Hardball

I stuffed the paper into my jacket pocket and bent to pull my boots on. When I stood, I had to clutch the chair to keep from falling over. It was infuriating to be so weak. I needed to be out on the streets, talking to people, not so shaky that a walk down a hospital corridor did me in. I made my unsteady way back to my room.

 

I had just sunk down on my egg-carton mattress when a nurse looked in. “Where have you been? We’ve been looking all over the hospital for you! Didn’t you hear us page you?”

 

“Sorry. I was testing my legs and got so tired I fell asleep in a chair. I didn’t hear anything.”

 

She took my temperature and felt my pulse and disappeared to spread the good news that I was back. As soon as she was gone, the bathroom door opened, and Murray came out.

 

“Well, well, Warshawski. They were telling the truth. You’re not dead yet.”

 

“Ryerson, get the fuck out of my hospital room.” I was startled into fury.

 

“Oh, those sweet words.” He grinned and peered at me. “You know, you do look pretty strange, if you don’t mind my saying so.”

 

“I do mind. I survived a fire. It was extremely unpleasant. Now leave.”

 

“After you talk to me, my fire-eating private eye.”

 

“I’ll talk to you if you do something for me.”

 

He bowed low over his tape recorder. “As you command, O Queen, so shall it be done.”

 

“I need some clothes. I can’t wear these. And my wallet and credit cards and whatnot are all at the sister’s apartment.”

 

Murray sat up. “I’m not going to your place. You know the old guy hates me. He’d sic that hellhound of yours on me, and I’d be fish food before I could explain why I was rummaging in your closet.”

 

“Buy me something, then. Jeans, a long-sleeved white shirt, and a bra. That’s all I need.”

 

“A bra? You mean, like brassiere? Ix-nay.”

 

“Murray, you were wearing a twenty-something blonde at Krumas’s fundraiser. You can’t tell me you blush and get prickly heat in a lingerie department. Size 36-C. And size 12 shirt, 31 long jeans. You record all that for posterity?”

 

“Okay,” Murray scowled. “I got it. Now, what were you doing at Sister Frances Kerrigan’s home to get her killed?”

 

I sat up in bed and looked at my arms. “Somehow, I don’t seem to have a shirt on.”

 

“Before we talk? Do you know what it took to get in here? I had to find the name of a patient and pretend to be visiting her. And then I had to skulk around until I could get at a computer and hack in to find your room number. They won’t let me back in. I’m not leaving until you talk.”

 

“Yeah, I figured you’d welsh on your end of the deal, but don’t worry your perfectly groomed head. Mr. Contreras will be glad to bring me some clothes. He loves me most when I’m on the DL.” I closed my eyes behind my dark lenses and leaned back against the pillows.

 

“Oh, damn you, you manipulative bitch, Warshawski!”

 

“I’m going to call the nurse in ten seconds, Ryerson.
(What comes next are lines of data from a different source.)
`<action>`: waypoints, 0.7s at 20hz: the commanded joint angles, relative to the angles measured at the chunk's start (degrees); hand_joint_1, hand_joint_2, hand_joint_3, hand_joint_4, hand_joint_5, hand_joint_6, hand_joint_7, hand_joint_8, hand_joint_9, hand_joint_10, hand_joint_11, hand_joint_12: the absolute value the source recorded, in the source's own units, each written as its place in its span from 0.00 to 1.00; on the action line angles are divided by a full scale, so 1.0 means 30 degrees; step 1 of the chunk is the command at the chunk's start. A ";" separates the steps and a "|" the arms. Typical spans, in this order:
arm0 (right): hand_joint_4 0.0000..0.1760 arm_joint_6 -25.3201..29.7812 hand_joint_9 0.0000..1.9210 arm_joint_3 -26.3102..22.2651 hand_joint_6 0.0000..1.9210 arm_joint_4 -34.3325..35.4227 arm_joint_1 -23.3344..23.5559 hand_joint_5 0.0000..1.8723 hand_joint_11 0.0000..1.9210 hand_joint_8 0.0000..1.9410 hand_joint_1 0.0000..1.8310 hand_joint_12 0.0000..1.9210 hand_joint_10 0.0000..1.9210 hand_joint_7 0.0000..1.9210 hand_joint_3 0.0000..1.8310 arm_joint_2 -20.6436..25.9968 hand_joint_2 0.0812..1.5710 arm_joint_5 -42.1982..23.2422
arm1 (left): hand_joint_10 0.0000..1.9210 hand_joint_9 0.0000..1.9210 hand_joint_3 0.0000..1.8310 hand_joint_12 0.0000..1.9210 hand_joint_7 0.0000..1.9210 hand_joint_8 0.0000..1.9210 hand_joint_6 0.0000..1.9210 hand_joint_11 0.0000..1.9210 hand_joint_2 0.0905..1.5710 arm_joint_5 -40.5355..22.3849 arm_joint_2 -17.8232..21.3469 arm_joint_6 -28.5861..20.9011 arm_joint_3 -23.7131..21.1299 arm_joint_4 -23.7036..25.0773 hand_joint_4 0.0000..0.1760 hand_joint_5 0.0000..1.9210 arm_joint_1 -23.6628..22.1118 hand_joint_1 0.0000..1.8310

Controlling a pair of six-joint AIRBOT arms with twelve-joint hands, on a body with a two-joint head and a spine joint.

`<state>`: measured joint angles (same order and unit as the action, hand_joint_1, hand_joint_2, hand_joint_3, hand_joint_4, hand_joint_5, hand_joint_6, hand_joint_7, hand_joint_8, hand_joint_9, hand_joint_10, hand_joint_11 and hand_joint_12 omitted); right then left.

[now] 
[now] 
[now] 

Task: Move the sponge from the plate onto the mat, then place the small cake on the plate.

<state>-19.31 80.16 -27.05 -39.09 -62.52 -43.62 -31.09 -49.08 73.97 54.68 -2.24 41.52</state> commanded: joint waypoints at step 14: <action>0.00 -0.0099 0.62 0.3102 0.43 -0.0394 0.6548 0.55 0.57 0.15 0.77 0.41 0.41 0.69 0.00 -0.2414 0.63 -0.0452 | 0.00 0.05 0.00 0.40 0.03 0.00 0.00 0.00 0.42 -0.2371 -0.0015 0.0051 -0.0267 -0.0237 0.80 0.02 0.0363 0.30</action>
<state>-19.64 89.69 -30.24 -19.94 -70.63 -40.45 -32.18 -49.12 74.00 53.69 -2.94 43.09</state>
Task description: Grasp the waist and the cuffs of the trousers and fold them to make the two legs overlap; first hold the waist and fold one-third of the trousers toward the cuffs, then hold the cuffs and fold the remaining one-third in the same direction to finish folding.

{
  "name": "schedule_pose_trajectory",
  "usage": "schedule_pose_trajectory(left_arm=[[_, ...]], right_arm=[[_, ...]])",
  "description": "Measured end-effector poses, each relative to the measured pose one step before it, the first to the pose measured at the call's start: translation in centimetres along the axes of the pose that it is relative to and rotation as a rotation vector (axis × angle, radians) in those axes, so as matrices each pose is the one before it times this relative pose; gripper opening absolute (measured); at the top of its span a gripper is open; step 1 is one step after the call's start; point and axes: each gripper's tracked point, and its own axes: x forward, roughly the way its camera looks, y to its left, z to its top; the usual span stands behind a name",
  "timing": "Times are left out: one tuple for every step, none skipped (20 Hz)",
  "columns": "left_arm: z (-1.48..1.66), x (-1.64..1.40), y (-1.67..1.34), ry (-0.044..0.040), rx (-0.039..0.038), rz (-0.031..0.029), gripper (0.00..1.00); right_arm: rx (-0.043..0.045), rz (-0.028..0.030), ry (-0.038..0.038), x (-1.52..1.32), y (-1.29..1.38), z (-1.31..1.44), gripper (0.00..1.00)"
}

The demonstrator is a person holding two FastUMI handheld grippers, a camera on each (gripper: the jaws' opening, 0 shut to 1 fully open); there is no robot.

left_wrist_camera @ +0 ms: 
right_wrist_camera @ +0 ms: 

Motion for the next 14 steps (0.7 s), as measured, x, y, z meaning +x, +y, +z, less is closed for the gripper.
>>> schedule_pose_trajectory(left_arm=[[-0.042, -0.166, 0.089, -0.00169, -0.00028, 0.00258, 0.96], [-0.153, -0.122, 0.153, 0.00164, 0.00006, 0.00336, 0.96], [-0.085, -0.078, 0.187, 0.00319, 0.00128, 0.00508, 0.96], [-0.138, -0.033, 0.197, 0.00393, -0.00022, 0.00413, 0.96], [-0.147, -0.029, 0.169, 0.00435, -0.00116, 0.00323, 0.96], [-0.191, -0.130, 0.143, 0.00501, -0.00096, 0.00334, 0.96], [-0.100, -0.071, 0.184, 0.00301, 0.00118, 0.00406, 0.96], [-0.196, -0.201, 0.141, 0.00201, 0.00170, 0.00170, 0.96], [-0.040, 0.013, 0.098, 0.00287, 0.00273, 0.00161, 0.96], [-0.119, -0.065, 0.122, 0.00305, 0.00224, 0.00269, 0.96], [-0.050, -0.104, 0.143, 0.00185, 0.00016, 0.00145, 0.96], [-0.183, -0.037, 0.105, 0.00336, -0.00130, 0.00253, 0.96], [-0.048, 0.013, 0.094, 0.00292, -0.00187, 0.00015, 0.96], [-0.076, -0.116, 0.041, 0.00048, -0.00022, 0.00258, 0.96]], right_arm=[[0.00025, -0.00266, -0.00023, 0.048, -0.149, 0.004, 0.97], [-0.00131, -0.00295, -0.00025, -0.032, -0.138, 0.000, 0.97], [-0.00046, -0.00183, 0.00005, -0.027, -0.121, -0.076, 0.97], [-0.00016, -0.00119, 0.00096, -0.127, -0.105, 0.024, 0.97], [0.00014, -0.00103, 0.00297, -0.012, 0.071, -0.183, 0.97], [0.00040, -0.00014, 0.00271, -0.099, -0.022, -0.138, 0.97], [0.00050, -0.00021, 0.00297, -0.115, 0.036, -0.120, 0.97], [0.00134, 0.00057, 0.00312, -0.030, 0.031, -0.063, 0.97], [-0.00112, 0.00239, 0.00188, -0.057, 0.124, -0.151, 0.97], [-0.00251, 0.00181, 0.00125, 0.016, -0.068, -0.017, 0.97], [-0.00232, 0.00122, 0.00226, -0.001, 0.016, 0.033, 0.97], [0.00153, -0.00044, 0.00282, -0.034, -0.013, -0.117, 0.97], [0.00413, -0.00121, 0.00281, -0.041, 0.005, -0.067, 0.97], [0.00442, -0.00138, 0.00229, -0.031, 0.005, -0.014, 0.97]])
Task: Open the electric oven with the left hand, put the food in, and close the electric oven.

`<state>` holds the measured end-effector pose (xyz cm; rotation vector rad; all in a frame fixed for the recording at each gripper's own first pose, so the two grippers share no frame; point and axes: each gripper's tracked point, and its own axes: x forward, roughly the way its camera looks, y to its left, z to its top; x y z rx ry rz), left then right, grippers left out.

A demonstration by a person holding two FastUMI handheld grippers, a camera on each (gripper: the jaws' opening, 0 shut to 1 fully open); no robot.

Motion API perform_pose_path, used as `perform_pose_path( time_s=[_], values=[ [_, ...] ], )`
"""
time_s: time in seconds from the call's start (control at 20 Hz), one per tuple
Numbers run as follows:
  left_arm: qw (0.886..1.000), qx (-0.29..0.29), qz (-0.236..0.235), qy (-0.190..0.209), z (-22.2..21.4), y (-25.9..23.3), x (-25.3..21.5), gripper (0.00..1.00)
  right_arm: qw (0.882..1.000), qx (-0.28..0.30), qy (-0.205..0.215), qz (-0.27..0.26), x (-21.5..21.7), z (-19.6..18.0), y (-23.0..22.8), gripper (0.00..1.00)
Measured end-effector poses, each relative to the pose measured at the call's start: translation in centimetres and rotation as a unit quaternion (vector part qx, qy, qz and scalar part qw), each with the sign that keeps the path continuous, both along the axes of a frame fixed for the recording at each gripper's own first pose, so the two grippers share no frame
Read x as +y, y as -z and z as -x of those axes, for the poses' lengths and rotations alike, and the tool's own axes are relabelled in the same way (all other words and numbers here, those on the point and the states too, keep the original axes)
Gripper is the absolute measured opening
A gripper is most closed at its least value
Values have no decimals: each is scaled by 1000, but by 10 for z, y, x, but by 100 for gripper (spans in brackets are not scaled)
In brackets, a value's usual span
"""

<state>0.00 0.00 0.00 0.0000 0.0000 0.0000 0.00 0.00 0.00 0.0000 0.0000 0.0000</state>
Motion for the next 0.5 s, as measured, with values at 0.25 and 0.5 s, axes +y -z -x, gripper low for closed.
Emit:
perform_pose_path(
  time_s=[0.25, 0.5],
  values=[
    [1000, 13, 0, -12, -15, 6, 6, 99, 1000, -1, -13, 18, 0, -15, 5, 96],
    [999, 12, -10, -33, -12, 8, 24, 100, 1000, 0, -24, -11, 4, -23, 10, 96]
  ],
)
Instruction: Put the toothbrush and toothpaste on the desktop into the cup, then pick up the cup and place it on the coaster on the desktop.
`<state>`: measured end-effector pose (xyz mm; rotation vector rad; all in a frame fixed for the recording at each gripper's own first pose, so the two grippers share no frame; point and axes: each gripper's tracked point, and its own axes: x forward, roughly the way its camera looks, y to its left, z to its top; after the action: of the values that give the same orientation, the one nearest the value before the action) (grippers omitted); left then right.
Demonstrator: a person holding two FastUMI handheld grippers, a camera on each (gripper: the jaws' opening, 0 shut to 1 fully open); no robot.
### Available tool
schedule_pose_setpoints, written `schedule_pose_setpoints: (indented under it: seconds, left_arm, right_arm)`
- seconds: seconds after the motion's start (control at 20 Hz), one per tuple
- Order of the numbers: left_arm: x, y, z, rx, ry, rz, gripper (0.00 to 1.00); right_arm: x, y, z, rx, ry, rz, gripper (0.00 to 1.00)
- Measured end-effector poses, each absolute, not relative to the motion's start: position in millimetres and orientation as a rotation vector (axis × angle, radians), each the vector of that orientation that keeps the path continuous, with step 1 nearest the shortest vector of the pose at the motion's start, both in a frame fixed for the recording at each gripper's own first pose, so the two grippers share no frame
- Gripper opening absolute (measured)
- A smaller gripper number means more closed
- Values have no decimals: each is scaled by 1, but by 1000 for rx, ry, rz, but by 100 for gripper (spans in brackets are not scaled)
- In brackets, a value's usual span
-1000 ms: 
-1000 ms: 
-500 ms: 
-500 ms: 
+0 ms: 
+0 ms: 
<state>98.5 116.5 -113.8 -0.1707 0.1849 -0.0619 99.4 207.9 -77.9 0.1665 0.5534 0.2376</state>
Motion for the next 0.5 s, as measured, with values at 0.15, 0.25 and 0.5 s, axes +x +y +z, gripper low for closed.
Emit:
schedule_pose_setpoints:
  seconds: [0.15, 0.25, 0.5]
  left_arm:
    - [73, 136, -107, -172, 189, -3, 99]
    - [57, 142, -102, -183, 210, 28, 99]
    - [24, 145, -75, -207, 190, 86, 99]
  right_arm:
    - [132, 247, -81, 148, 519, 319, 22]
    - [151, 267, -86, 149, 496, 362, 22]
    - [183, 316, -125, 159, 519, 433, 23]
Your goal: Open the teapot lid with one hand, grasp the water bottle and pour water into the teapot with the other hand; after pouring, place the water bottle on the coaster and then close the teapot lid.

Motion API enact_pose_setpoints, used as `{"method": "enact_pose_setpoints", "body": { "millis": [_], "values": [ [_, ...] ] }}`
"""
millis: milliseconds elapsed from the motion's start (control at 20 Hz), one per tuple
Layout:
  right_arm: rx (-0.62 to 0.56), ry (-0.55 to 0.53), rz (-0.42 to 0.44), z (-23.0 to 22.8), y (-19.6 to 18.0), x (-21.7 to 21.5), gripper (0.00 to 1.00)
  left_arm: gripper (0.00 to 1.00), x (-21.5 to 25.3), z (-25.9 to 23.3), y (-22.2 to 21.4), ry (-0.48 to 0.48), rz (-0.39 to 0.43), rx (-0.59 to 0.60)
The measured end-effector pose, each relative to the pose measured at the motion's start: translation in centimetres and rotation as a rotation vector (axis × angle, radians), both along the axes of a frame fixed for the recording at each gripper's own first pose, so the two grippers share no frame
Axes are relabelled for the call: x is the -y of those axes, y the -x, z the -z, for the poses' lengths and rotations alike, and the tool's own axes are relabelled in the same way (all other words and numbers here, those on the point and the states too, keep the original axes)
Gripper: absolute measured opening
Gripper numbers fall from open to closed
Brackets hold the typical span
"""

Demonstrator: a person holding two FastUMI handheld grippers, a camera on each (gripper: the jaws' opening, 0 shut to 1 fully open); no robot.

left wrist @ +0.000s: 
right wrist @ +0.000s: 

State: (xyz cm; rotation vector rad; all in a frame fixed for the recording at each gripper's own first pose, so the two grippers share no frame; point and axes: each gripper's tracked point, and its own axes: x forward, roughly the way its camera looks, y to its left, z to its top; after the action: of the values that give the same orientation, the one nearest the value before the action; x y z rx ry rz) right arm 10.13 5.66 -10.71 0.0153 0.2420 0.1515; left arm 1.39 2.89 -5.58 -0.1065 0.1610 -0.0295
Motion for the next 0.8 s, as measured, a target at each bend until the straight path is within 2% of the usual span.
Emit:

I’m not the bottom-feeder who hacked into a hospital computer system.”

 

“You’re the bottom-feeder who got a nun fried.”

 

I sat up and pulled off my shades. “You put that out anywhere—in print, on a blog, in a text message—and you will spend the rest of your life defending a libel action, do you hear me?”

 

There was an uneasy silence between us, before Murray said, “You were there when she was attacked.”

 

I ignored him. “And to speak in such language about Sister Frances’s death . . . She worked her whole life for social justice and civil liberties, and you think you can talk about her death like a Chris Matthews gag line! Do you know what it’s like to hold someone whose head is on fire, burning on top her body like the wick on a candle? Get out of here!”

 

“I’m sorry, V.I., okay? We all spend too much time trying to think of the next clever, cynical thing to say. That was tasteless and thoughtless. I apologize.” He pulled out his cellphone, in contravention of all the posted signs, and called someone to buy me clothes. He even gave his gofer a credit-card number and told her to deliver them to the hospital.

 

I put my shades back on. The dim light in the room was making my eyes hurt. And, besides, I’d started crying, which I didn’t want Murray to see.

 

“What are your sources saying?” I asked after a moment. “Do they think she was attacked because of her immigrant work?”

 

“We’re not getting anything off the street about that,” Murray admitted. “The nun in charge of the Freedom Center, a Sister Carolyn Zabinska, says they got death threats back when the Iraq war started—the nuns were opposed to it and started these weekly vigils against it—but no one’s ever threatened them because of their prison or immigrant-aid work.”

 

He paused. “People are wondering why she was attacked the very night you visited her.”

 

I lay very still in the bed, eyes closed. “What people? Besides you, of course.”

 

“Just what I hear around,” Murray said.